> _ABOUT THIS TASK_: When a line below contains the word "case", copy that line.

> _STORED DATA_:
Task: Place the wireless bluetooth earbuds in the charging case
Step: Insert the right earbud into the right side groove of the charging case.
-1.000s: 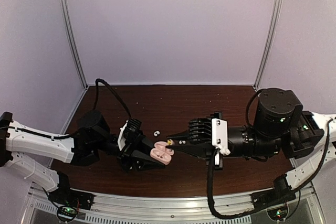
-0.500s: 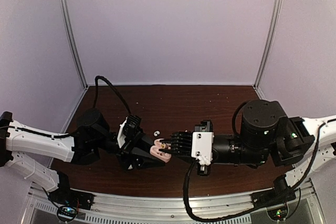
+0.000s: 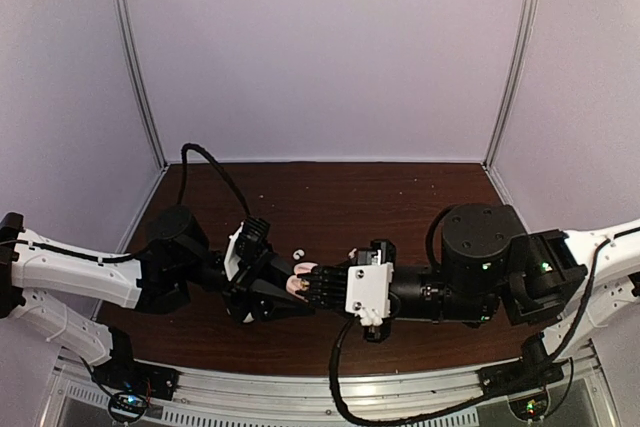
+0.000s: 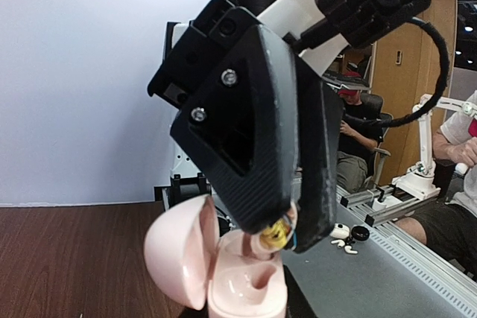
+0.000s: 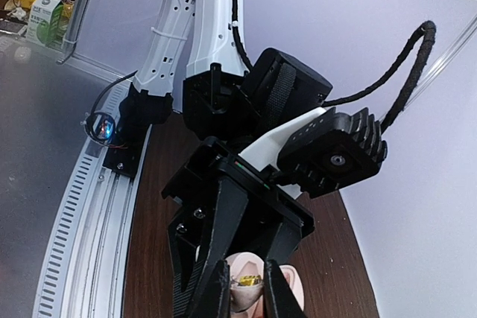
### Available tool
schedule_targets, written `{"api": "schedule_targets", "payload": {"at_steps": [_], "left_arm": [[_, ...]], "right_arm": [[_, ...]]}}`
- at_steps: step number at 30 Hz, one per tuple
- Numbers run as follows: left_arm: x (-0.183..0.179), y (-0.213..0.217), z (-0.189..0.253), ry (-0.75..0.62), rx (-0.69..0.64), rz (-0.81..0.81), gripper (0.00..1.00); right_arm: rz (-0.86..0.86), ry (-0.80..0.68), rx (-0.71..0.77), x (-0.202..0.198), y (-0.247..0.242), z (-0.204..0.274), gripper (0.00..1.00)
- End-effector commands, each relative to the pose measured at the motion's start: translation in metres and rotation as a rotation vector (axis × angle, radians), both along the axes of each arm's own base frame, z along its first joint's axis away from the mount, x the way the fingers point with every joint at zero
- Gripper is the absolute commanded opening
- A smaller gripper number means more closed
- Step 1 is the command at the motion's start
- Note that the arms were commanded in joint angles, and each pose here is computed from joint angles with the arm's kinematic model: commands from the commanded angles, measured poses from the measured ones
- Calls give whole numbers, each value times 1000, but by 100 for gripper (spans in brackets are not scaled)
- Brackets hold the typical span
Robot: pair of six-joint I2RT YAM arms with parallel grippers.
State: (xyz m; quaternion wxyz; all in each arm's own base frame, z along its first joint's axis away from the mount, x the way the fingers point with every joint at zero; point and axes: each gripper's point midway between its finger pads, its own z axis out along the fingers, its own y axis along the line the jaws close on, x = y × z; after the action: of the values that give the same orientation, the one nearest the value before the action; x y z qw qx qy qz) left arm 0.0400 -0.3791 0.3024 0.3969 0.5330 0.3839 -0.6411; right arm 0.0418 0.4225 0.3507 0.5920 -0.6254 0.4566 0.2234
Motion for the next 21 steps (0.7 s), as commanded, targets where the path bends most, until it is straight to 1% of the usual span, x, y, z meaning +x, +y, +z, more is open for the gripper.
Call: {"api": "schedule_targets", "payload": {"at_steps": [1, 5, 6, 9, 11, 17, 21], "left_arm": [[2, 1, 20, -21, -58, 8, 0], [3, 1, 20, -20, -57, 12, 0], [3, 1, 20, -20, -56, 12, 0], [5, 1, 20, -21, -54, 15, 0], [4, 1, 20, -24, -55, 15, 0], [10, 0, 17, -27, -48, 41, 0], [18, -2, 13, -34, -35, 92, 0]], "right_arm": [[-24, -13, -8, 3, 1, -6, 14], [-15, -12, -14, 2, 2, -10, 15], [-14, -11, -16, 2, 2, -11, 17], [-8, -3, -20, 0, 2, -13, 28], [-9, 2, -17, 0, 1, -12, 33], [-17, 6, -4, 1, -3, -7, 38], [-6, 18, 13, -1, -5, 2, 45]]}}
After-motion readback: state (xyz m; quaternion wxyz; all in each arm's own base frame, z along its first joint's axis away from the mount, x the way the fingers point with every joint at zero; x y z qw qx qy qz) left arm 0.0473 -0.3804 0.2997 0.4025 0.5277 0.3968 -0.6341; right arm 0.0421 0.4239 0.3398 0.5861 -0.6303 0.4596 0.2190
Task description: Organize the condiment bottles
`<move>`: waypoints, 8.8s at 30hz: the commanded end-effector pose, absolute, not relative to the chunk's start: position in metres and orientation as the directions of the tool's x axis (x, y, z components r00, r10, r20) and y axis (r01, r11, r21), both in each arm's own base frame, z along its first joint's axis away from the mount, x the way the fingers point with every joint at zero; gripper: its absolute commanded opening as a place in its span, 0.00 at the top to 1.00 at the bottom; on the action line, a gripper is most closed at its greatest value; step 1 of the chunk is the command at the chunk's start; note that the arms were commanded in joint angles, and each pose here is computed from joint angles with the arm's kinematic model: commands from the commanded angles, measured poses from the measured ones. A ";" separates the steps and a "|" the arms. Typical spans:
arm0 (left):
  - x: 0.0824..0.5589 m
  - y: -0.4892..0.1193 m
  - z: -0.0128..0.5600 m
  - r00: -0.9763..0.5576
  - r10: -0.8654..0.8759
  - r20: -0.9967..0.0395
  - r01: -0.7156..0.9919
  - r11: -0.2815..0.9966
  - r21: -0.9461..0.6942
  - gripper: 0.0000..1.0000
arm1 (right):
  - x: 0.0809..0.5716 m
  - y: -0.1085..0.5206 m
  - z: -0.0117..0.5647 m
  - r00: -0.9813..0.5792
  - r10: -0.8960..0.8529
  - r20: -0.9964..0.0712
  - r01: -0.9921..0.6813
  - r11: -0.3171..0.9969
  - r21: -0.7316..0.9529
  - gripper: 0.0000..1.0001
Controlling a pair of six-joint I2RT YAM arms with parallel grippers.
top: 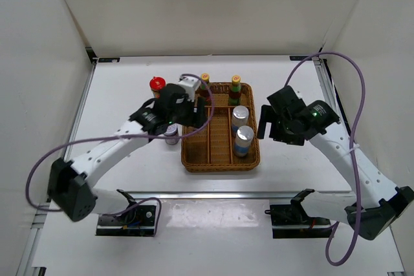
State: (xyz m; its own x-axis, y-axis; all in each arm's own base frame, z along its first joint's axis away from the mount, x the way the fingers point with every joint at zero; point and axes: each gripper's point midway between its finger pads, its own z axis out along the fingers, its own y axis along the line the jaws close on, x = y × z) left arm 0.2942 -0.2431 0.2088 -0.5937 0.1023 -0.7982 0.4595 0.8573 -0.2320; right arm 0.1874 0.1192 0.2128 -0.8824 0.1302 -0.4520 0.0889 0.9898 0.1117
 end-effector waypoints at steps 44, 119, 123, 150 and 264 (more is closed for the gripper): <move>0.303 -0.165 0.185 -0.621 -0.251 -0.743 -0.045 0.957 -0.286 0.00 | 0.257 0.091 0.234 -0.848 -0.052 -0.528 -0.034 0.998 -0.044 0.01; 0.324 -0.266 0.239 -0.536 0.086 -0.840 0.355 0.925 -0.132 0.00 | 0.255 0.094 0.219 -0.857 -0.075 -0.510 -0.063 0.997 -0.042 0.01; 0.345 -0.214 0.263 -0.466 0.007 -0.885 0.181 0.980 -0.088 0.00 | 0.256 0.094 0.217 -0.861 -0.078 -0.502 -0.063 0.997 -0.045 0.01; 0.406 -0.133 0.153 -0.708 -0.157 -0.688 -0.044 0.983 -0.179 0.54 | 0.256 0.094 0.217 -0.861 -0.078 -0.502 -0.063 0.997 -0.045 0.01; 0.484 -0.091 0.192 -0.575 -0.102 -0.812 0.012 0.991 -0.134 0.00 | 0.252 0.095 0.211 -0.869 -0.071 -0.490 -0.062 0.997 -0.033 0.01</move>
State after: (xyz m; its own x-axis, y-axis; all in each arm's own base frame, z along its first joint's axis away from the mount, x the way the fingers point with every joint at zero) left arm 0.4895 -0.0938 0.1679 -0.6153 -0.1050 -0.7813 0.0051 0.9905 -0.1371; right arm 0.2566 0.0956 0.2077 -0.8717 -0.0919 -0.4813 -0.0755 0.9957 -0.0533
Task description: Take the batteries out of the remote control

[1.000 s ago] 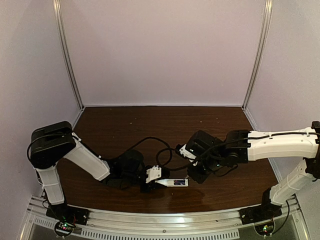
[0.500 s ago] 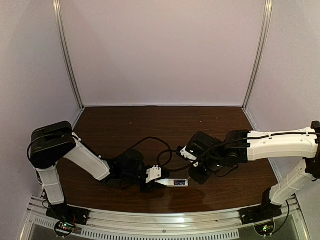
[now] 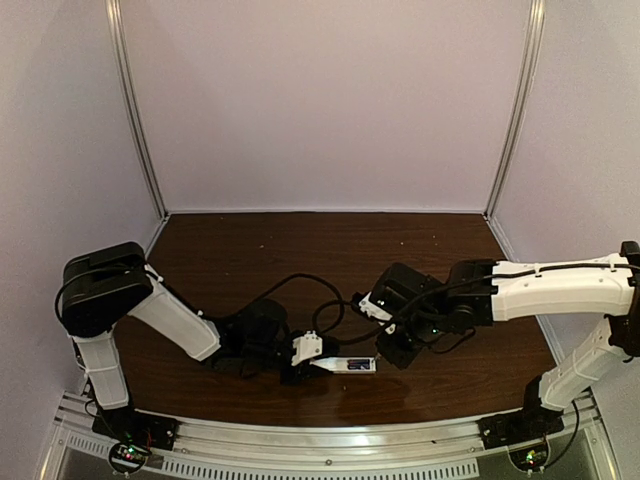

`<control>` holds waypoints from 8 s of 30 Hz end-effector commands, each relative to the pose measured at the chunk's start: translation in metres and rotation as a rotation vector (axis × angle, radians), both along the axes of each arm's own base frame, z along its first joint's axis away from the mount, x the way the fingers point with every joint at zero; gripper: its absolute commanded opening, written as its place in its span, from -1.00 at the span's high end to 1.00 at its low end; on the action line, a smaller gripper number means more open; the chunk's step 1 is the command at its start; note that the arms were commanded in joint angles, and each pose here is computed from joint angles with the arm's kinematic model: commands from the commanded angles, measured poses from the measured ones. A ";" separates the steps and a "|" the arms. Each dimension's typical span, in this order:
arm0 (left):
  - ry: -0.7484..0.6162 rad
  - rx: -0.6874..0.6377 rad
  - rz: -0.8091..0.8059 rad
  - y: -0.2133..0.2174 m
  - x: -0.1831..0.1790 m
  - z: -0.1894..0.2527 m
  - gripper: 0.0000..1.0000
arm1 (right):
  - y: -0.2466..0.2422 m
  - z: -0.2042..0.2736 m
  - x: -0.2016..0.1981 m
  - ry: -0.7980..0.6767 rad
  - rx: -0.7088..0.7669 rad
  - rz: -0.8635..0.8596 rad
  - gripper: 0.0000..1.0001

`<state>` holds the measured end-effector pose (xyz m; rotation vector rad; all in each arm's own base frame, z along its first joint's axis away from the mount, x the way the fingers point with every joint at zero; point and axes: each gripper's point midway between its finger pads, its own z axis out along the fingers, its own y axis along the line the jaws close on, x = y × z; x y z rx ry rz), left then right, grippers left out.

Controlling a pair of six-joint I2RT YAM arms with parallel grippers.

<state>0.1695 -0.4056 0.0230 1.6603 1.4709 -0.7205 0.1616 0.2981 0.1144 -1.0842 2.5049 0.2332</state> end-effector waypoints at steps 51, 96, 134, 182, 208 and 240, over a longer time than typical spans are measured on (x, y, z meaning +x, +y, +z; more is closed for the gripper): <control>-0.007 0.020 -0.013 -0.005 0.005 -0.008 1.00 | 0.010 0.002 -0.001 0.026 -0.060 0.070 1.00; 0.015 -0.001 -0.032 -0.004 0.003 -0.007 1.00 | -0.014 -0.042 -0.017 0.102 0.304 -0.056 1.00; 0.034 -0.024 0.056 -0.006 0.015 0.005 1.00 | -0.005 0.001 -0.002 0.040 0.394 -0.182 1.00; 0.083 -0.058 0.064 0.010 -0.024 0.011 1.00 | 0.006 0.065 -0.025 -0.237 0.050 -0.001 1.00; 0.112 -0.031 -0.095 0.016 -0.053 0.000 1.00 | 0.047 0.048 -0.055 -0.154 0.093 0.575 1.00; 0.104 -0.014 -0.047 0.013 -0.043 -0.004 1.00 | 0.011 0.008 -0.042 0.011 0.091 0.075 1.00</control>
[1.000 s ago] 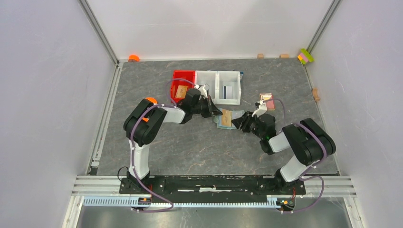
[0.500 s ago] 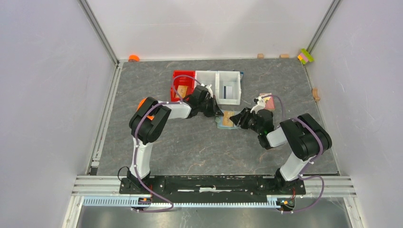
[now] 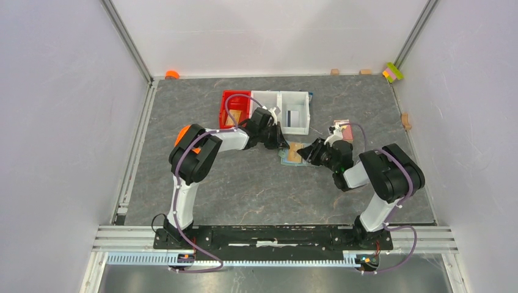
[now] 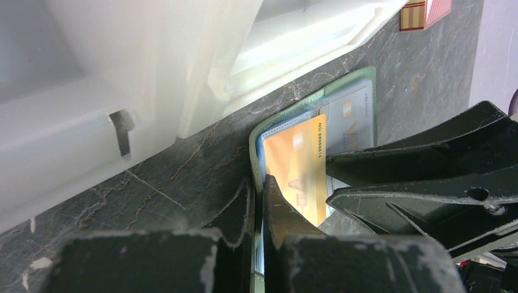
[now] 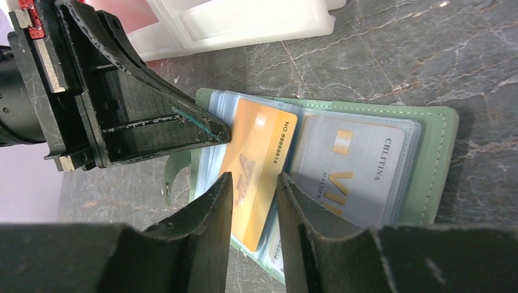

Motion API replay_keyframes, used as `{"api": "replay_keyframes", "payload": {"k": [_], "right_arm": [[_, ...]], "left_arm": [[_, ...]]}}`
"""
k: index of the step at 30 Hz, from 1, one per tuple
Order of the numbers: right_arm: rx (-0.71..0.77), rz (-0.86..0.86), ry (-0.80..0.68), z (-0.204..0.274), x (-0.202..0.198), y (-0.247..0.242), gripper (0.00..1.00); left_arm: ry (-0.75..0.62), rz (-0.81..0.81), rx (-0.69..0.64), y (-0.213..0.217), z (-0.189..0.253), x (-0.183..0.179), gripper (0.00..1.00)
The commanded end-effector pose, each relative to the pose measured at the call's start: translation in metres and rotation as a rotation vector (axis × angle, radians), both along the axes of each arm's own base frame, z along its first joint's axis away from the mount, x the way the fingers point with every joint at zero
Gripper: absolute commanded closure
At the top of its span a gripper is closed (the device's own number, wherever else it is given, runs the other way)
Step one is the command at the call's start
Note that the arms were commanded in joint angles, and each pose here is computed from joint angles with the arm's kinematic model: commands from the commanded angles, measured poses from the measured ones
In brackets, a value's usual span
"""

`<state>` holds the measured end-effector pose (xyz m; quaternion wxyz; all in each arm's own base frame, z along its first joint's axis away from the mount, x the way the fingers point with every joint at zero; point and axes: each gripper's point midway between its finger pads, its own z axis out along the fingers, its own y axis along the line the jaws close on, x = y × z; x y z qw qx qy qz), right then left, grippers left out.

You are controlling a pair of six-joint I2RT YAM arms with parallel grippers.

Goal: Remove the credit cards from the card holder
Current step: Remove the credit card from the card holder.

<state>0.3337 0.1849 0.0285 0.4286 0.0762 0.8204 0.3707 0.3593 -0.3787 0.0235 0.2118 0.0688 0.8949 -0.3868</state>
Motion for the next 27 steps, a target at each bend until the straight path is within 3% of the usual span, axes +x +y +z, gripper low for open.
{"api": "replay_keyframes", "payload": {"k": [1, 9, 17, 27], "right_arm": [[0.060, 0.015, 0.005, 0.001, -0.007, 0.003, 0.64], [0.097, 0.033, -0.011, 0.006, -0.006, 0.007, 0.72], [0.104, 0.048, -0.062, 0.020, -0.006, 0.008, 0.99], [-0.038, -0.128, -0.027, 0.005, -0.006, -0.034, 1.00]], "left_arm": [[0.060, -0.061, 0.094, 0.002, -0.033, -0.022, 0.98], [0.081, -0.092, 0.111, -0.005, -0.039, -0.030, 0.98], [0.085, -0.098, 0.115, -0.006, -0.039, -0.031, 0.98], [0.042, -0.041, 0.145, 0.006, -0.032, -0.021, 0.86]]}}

> _FINISHED TASK_:
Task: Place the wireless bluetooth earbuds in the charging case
Step: Insert the right earbud into the right side groove of the charging case.

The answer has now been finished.